## WHAT TO WORK ON
Which lines of the entries below run from the one holding "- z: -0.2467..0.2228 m" to the one holding "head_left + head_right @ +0", inclusive? Set down exactly those lines and no others.

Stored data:
--*--
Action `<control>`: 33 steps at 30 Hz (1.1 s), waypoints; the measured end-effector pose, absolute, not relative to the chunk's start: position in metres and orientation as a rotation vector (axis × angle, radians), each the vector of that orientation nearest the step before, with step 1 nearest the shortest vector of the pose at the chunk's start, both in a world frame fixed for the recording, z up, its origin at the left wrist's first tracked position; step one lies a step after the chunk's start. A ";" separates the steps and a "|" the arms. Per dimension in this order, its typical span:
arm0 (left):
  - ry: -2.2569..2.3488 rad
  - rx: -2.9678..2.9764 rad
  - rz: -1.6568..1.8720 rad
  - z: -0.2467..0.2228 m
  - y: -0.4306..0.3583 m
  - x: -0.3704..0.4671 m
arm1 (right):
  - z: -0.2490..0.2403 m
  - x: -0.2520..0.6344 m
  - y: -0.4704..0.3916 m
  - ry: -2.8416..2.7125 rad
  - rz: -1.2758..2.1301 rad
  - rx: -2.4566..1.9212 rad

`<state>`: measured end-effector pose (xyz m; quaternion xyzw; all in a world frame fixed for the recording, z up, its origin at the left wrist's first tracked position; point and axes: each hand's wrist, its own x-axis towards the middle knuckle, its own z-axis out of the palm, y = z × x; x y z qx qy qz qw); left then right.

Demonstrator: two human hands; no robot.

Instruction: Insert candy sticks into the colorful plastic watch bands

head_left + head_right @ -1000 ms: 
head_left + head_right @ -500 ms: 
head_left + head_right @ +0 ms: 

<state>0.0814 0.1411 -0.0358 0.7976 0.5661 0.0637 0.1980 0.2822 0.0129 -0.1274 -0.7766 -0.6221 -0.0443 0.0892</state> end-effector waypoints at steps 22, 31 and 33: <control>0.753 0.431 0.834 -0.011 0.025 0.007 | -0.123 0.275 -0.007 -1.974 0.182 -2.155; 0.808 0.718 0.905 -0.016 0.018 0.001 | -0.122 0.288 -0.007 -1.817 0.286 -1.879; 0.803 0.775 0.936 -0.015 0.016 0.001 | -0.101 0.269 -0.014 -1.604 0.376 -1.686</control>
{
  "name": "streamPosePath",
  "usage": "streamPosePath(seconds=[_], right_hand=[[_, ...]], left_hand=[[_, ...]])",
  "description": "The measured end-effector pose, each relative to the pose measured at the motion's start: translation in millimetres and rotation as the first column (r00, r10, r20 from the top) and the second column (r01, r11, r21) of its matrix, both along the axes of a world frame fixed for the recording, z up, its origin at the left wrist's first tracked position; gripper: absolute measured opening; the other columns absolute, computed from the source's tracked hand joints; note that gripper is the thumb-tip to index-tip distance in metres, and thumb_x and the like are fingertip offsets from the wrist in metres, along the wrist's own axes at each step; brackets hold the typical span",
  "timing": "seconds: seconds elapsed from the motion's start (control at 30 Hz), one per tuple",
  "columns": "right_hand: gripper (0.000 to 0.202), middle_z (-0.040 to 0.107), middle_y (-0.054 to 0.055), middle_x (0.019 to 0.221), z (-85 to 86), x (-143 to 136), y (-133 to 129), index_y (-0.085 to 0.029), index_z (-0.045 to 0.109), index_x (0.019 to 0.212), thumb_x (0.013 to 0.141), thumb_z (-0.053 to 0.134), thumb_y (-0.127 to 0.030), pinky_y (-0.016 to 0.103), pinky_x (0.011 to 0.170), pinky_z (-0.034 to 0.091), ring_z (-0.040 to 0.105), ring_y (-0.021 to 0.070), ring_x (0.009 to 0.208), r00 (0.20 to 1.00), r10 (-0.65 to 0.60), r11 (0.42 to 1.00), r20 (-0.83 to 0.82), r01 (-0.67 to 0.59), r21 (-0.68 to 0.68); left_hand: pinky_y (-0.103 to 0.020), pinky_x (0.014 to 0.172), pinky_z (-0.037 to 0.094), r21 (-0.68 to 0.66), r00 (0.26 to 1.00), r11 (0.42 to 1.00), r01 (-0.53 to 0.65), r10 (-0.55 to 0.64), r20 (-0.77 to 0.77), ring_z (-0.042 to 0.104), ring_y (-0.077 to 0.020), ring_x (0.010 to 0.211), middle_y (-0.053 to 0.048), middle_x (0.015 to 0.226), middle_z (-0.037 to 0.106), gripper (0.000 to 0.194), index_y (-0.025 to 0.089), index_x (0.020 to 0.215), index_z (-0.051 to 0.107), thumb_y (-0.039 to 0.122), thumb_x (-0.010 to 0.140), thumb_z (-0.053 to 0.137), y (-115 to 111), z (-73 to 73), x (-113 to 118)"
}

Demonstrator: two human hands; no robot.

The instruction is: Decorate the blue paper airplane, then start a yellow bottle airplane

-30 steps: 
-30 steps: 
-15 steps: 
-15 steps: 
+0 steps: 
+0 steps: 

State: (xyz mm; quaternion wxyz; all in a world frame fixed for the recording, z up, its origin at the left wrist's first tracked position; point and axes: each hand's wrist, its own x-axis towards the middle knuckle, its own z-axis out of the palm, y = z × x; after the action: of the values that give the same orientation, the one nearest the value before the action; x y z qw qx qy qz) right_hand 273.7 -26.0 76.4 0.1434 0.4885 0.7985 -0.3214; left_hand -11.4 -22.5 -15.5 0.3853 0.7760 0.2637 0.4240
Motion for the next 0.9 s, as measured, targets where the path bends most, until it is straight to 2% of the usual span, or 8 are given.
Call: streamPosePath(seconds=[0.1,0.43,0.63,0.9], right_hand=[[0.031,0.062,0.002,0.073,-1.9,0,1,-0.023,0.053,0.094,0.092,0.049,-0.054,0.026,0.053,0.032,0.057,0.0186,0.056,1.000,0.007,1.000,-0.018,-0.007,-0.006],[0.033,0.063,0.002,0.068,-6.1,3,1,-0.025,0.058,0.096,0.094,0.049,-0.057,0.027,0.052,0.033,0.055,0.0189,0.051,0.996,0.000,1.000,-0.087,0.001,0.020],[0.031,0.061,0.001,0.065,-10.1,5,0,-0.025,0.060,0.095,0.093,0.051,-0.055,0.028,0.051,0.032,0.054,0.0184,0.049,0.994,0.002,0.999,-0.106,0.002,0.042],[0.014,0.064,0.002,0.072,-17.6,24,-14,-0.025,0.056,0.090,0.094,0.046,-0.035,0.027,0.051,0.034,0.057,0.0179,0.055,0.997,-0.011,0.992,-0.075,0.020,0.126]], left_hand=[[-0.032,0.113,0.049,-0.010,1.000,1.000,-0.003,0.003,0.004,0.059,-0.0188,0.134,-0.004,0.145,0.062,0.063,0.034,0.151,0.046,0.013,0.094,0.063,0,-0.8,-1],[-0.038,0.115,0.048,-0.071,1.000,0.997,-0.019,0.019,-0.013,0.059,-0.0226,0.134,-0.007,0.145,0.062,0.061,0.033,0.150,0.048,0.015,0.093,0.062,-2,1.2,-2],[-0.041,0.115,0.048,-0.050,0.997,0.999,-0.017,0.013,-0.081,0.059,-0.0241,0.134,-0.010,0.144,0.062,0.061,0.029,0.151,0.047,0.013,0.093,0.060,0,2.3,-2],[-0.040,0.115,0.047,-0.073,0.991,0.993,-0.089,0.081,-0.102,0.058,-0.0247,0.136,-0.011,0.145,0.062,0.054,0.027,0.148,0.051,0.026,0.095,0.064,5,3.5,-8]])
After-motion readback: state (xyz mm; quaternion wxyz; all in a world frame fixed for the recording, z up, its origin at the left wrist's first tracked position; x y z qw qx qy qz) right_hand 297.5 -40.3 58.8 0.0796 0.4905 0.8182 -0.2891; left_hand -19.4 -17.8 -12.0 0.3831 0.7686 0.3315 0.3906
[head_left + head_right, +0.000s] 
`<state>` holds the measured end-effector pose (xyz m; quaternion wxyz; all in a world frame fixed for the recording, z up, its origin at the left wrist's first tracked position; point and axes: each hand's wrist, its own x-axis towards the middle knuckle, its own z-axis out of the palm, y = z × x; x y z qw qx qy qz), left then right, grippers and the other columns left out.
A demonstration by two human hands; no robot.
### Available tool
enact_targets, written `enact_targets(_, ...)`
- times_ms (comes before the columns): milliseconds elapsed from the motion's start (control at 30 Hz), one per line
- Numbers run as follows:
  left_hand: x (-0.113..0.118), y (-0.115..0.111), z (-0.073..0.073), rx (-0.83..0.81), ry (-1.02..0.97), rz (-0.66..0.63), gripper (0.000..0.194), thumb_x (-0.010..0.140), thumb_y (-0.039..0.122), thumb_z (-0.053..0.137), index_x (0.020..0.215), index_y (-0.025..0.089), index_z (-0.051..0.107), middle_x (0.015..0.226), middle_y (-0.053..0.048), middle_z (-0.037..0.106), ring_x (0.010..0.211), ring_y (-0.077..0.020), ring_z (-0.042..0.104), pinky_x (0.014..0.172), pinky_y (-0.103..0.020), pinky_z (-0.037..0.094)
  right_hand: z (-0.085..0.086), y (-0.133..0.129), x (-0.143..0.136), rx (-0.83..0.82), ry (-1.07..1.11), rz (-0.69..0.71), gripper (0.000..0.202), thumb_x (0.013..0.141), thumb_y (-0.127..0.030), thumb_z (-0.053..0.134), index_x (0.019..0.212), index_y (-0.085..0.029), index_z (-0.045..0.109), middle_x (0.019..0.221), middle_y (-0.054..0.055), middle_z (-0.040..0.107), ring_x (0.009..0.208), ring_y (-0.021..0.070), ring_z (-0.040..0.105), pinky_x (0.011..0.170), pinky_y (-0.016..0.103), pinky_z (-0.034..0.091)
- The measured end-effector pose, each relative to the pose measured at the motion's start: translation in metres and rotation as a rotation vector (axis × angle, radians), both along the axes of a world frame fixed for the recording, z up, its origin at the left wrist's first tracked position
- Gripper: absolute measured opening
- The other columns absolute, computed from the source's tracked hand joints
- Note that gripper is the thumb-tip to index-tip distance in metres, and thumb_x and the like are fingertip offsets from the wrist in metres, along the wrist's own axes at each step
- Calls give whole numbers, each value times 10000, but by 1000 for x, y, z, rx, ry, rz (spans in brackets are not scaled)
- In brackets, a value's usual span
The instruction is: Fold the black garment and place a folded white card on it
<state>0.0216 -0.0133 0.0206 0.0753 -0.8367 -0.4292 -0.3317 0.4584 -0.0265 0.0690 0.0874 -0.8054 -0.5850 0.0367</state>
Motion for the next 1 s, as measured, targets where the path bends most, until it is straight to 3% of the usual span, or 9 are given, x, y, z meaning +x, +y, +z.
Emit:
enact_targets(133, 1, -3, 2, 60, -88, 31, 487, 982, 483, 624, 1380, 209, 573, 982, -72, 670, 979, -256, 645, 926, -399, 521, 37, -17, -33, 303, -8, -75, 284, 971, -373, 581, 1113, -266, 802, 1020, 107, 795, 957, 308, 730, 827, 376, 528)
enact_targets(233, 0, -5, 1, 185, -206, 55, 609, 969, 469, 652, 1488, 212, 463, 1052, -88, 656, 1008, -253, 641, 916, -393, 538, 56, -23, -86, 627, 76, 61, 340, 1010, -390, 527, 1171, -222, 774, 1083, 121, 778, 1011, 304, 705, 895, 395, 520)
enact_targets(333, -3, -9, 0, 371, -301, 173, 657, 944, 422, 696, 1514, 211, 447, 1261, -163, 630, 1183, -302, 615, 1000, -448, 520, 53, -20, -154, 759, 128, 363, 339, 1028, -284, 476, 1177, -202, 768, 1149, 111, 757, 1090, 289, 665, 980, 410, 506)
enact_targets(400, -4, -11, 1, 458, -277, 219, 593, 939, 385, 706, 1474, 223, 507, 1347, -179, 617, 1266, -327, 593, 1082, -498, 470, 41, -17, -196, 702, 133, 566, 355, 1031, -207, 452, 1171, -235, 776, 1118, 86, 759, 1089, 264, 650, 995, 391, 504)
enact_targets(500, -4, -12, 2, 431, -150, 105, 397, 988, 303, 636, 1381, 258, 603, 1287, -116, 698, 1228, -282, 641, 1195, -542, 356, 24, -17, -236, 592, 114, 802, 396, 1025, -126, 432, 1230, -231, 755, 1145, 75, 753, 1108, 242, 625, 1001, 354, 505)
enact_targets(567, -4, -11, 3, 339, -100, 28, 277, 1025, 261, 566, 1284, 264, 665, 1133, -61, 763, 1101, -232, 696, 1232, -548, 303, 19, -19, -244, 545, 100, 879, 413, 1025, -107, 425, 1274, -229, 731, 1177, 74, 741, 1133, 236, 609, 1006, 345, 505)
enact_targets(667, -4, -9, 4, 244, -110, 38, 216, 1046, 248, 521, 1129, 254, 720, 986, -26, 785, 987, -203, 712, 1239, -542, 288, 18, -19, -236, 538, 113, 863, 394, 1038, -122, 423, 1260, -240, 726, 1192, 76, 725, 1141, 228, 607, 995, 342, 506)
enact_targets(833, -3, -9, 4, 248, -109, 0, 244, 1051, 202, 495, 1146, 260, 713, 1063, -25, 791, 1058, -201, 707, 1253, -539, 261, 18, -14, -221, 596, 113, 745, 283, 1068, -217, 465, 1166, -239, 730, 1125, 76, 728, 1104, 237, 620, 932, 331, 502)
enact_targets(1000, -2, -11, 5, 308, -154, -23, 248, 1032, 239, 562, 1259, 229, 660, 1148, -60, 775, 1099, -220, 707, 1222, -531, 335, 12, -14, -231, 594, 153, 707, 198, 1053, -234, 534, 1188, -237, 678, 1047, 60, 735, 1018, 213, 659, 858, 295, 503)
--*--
## TASK SOLUTION
  - z: -0.2467..0.2228 m
  - y: -0.4306..0.3583 m
  - x: -0.3704..0.4671 m
arm1 (right):
  - z: -0.2490..0.2403 m
  - x: -0.2520..0.6344 m
  - y: -0.4704..0.3916 m
  - ry: -2.8416..2.7125 rad
  - rz: -1.2758..2.1301 rad
  - rx: -2.4566..1.9212 rad

`<state>`: measured end-effector pose (xyz m; quaternion xyzw; all in a world frame fixed for the recording, z up, its origin at the left wrist's first tracked position; point and axes: each hand's wrist, its own x-axis towards the middle knuckle, its own z-axis out of the palm, y = z × x; x y z qx qy qz qw); left then right.

Demonstrator: two human hands; no robot.

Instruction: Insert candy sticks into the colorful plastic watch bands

head_left + head_right @ -1000 ms: 
head_left + head_right @ -500 ms: 
head_left + head_right @ +0 ms: 

This is the complete answer to the exercise.